By Tom Mattingly
Football fans, particularly in the South, often make critical, life-changing decisions about team allegiances in their most tender years and live with the impact of those decisions throughout the rest of their lives.
Former Auburn Sports Information Director and Athletic Director David Housel’s football life is an example.
Housel attended his first Alabama-Auburn game (or is it Auburn-Alabama?) at Legion field in Birmingham in 1956, when he was 9 years old. After attending the game, Housel wrote letters to both schools, asking for information about their football teams.
Housel relates that Auburn sent him a football brochure, along with a note thanking him for being an Auburn fan. Alabama sent him a media guide and a bill for two dollars. As a result, Alabama got its two bucks. Auburn earned his heart.
The whole business about rivalries doesn’t have to make sense. You wake up on the “Third Saturday in October” and it’s time to beat Alabama. In October or November, it’s time to beat Kentucky or Vanderbilt.
Fans make every effort to be present, regardless of the weather. They do what it takes to obtain the requisite number of tickets, pull together the tailgate, and ensure that everyone in the travel party awakens on time to head toward Neyland Stadium or hit the road.
That’s why there is something different about college football in the South. There’s a different feeling in a southern stadium. No doubt about it. Try as they might, the pro version — even in Green Bay, Pittsburgh, or Denver — can’t replicate the feelings college football engenders, feelings that are hard to put into words.
You can’t create it and nobody really knows how to define it, but we all know it when we see it, know it when we feel it, especially in the Southeastern Conference (SEC).
The fans bring a unique perspective, a unique frame of reference, to the games, simply because they grew up watching their school play, might have attended games with their future spouse, and wouldn’t dare dream of rooting for any other team, despite the occasional ups and downs every school’s football program has now and then.
In the SEC, we find that events on the field sometimes carry over into everyday life, all part of the rivalries, some ancient, dating 100 years or more, with others of more recent occurrence. There are figurative and literal lines drawn in the sand between otherwise rational and reasonable people, people who take the proceedings seriously.
There are those great explosions of noise, almost primordial in nature, that envelop a stadium when a losing streak is broken or as revenge for some past loss, however far back in history, is attained. It’s amazing to be a part of it, win or lose, but it’s more fun when you win.
When Alabama played at Auburn the first time in 1989, the publisher of one magazine about the Tide program noted that it wasn’t every fan of the Crimson Tide who had to go to Auburn, just 9,000 of them, at least according to the game contract. That attitude is not as extreme or as confined to trips to Auburn or Tuscaloosa as you might think.
When the game was finally scheduled, there were bumper stickers on cars owned by Tide faithful that read, “Your a– on your grass.” Auburn did have the last laugh that day, but Alabama did win at Auburn in later years, just as Auburn has won at Tuscaloosa.

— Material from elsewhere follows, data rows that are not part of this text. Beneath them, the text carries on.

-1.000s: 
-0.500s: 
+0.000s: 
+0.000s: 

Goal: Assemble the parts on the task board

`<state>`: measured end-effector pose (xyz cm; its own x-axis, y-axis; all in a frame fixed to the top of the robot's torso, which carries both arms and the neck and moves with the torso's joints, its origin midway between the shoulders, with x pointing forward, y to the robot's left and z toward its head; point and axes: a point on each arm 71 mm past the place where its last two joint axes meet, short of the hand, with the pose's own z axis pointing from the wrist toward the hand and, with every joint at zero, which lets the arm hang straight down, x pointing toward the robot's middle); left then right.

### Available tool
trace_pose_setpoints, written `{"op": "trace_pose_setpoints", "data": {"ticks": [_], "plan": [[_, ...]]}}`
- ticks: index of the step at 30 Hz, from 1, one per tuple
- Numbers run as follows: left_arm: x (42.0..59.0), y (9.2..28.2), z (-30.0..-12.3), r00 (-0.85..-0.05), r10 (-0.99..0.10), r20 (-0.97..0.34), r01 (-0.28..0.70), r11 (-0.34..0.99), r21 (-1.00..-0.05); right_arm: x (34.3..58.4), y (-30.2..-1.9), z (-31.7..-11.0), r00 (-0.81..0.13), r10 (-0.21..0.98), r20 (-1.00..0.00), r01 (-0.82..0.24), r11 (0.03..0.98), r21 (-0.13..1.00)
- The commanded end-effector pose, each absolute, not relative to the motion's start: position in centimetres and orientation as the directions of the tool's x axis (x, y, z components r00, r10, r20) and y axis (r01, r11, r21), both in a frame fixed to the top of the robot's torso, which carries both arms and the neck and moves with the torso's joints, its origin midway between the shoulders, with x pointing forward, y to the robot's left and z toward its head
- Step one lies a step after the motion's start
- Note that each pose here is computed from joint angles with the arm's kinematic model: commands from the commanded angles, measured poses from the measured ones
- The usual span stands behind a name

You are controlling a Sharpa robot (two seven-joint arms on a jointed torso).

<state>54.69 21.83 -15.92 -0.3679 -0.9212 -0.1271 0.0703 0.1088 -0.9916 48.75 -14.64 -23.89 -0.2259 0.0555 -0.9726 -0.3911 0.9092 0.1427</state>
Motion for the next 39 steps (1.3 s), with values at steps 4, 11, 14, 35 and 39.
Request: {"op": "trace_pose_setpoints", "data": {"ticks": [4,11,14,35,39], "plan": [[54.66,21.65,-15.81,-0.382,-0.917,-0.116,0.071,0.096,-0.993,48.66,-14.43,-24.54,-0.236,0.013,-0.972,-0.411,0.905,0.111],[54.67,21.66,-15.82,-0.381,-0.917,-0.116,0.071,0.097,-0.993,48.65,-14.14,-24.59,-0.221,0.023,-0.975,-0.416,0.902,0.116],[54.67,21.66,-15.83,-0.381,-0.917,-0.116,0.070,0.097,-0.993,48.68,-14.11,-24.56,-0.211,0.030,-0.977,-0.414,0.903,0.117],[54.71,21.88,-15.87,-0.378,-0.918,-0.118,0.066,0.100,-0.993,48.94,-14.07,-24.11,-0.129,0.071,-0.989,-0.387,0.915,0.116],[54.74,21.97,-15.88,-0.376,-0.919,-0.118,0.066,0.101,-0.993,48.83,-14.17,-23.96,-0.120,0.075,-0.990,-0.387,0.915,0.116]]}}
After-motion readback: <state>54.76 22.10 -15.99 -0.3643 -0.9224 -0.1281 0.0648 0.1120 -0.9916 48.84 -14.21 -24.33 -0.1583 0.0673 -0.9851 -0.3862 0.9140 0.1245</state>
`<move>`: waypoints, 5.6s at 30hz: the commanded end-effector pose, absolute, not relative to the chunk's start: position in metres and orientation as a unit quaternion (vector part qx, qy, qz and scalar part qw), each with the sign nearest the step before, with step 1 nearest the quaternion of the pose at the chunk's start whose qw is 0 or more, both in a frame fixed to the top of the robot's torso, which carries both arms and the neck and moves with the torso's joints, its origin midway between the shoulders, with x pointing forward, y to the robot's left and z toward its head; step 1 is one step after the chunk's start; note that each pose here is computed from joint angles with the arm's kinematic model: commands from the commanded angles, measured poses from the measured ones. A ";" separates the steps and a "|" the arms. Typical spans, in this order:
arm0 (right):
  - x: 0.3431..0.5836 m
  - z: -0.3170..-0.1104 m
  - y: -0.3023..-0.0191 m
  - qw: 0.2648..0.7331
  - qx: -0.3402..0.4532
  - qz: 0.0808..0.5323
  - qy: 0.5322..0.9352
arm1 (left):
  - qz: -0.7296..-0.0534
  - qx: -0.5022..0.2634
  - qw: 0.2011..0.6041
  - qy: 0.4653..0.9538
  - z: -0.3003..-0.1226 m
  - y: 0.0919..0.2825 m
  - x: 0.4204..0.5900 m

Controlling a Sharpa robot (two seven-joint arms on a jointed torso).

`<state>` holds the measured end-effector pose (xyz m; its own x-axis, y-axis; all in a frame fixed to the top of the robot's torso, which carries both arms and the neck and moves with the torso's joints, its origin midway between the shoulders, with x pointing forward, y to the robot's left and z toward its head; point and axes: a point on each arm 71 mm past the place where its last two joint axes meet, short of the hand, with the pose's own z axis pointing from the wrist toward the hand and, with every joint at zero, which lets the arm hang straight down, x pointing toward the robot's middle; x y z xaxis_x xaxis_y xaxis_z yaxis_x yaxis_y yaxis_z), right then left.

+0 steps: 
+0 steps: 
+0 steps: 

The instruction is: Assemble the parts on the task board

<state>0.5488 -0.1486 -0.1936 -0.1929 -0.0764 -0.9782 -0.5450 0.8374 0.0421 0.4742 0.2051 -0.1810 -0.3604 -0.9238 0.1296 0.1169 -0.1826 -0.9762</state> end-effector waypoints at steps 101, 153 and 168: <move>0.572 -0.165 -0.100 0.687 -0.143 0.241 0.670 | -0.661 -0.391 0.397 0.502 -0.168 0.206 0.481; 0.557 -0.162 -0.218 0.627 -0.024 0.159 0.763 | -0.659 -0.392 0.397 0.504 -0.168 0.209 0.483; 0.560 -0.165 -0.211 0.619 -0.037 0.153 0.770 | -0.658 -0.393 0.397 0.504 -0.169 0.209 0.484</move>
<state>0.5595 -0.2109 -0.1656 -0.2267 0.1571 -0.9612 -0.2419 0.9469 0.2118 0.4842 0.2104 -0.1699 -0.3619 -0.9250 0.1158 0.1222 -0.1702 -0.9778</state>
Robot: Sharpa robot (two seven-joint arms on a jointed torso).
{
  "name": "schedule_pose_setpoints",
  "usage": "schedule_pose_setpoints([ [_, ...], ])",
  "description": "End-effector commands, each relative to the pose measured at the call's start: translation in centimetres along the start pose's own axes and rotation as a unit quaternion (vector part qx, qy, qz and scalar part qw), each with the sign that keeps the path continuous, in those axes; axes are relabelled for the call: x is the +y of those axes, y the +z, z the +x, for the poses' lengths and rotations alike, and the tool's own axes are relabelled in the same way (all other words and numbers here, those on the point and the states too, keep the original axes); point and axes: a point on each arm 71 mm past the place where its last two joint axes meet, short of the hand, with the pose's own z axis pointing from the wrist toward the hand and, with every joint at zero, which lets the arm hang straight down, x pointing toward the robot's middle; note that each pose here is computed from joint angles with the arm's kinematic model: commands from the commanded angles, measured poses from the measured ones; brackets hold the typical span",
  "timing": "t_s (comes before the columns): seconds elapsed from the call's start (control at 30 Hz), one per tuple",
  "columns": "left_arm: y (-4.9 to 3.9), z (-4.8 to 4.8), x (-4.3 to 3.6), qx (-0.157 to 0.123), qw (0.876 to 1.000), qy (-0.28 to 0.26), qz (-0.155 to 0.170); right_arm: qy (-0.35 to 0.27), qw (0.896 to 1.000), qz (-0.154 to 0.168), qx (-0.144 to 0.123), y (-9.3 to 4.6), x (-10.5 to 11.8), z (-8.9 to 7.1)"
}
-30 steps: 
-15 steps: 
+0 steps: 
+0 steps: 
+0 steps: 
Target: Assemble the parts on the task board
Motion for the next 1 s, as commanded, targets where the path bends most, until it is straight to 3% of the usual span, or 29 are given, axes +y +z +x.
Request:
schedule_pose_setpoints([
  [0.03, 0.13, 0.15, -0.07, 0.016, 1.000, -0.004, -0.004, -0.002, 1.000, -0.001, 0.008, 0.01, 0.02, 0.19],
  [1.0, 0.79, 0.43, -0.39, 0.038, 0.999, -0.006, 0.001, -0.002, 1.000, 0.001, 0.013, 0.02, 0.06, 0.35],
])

There were also bumper stickers on aging Auburn cars that read: “Punt, Bama, Punt,” harking to the two blocked punts, each returned for scores, that highlighted Auburn’s 17-16 win in the 1972 “Iron Bowl.”
It’s all in good fun, but occasionally it is taken too seriously, when it really shouldn’t be. Remember the name Harvey Updyke and the poisoned trees at Toomer’s Corner, for example.
In Mayberry, Sheriff Andy Taylor was trying to break up a feud between the Wakefields and the Carters so their children could marry (“A Feud Is a Feud,” Episode 9, Dec. 5, 1960). When he tried to get them to explain what was going on and why, he received an example of circular reasoning at its very best, the explanation you get when you try to get a fan to explain how and why they chose their favorite team.
“Why are you shooting at each other?” Andy asked. “Because we’re feuding,” was one man’s answer.
“Why are you feuding?” Andy asked.
“Because we’re shooting at each other,” was the response.
That sent Andy over the edge, particularly when each man said he didn’t know why they were feuding, and nor did any of their ancestors. (By the way, Andy talked them out of feuding, appealing to family pride, and the nuptials went on as planned.)
That’s the way it is with rivalries. This business of being a fan is really quite amazing. You can’t always explain the importance, but it’s there.
It’s an integral part of life as we know it. There’s nothing better than the anticipation of a game, seeing the game itself, and then having it be a part of your life until your team plays again.